You can have any number of N-grams. The number N-grams for a sentence S
having X
number of words is:
N-gram(S) = X - (N-1)
A set of N-grams can be helpful for things like autocomplete/autocorrect and language models. Creating an N-gram from a huge corpus of text provides lots of information about which words typically occur together, and therefore allows you to predict what word will come next in a sentence.

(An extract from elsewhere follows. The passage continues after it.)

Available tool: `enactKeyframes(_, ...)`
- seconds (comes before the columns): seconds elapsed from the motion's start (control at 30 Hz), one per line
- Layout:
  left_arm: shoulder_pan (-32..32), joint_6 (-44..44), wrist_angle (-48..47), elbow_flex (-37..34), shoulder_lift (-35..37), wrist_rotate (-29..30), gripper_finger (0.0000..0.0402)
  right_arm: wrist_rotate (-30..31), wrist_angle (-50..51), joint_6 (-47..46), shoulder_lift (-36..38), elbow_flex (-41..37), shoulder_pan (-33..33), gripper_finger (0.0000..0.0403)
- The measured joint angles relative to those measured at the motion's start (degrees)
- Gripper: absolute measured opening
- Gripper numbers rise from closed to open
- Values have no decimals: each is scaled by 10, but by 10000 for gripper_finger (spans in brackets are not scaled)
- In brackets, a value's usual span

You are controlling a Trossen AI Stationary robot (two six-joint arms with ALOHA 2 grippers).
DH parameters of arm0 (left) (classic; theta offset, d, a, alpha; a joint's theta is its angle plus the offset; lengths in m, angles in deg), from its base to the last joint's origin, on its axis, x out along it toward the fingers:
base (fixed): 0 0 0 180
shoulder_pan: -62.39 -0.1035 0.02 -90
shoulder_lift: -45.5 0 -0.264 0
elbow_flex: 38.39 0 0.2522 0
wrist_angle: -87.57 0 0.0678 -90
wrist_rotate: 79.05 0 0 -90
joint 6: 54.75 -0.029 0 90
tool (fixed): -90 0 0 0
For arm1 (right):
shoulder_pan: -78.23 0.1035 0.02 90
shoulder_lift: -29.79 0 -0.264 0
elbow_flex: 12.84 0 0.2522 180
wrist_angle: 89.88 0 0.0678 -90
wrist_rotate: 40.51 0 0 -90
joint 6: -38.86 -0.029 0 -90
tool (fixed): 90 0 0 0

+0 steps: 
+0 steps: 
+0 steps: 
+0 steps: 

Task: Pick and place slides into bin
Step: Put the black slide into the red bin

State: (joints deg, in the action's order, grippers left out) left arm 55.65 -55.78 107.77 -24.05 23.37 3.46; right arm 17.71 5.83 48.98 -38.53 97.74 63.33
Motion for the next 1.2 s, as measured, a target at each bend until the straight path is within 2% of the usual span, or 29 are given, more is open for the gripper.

In this section, we covered some of the basic natural language processing concepts and processes. Implementing these processes manually is cumbersome and time consuming. Thankfully, a lot of software libraries are available that automate these processes. A brief overview of some of these libraries has been provided in the next section.
Some useful NLP Tools
Following are some of the most commonly used NLP tools. All of these tools provide most of the basic NLP functionalities; however they differ in their implementation and licensing.
Python NLTK
Python Natural Language Toolkit (NLTK) is by far the most popular and complete natural language processing tool. Implemented in Python, NLTK has all the basic natural language processing capabilities such as stemming, lemmatization, named entity recognition, POS tagging, etc. If Python is your language of choice, look no further than Python NLTK.
Scikit-Learn
Scikit-learn is another extremely useful Python library for natural language processing. Although Scikit-Learn
is primarily focused towards machine learning tasks, it contains most of the basic natural language processing capabilities as well and should not be overlooked.
Textblob
Though you can get almost every NLP task done with Python NLTK, getting used to complex syntax and functionalities of NLTK can be time consuming. Textblob is a simple-to-use NLP library built on top of NLTK and pattern with a less steep learning curve. Textblob is highly recommended for absolute beginners to natural language processing in Python, or for someone who cares more about getting to the end result rather than how the internals work.
spaCy
Textblob and NLTK are extremely good for educational purposes and exploring how NLP works. They contain lots of options for performing one task. For instance, if you are trying to train a POS tagger on your own data, libraries like NLTK and Textblob should be your choice. On the other hand if you are looking to build something from the best possible combination of functionalities, spaCy is a better option. spaCy is faster and more accurate than both NLTK and Textblob. One downside to spaCy is that currently it supports only the English language, while NLTK has support for multiple languages.
Stanford NLP
If you are into Java-based natural language processing tools, Stanford NLP should be your first choice. Stanford NLP is a GPL-Licensed NPL library capable of performing all the fundamental NLP tasks e.g. tokenization, co-referencing, stemming etc. It is also of such high quality that it is used in many research papers, so you'll likely hear of it quite often in the academic world. The good thing about Stanford NLP is that it supports multiple languages such as Chinese, English, Spanish, and French etc.
Learn More
This article provides a brief overview of many of the basic NLP tasks and concepts. While we covered quite a bit of the main areas of NLP, there is still a ton to learn.
In the upcoming articles, we will dig deeper into these concepts and will see how they can actually be used and implemented in Python.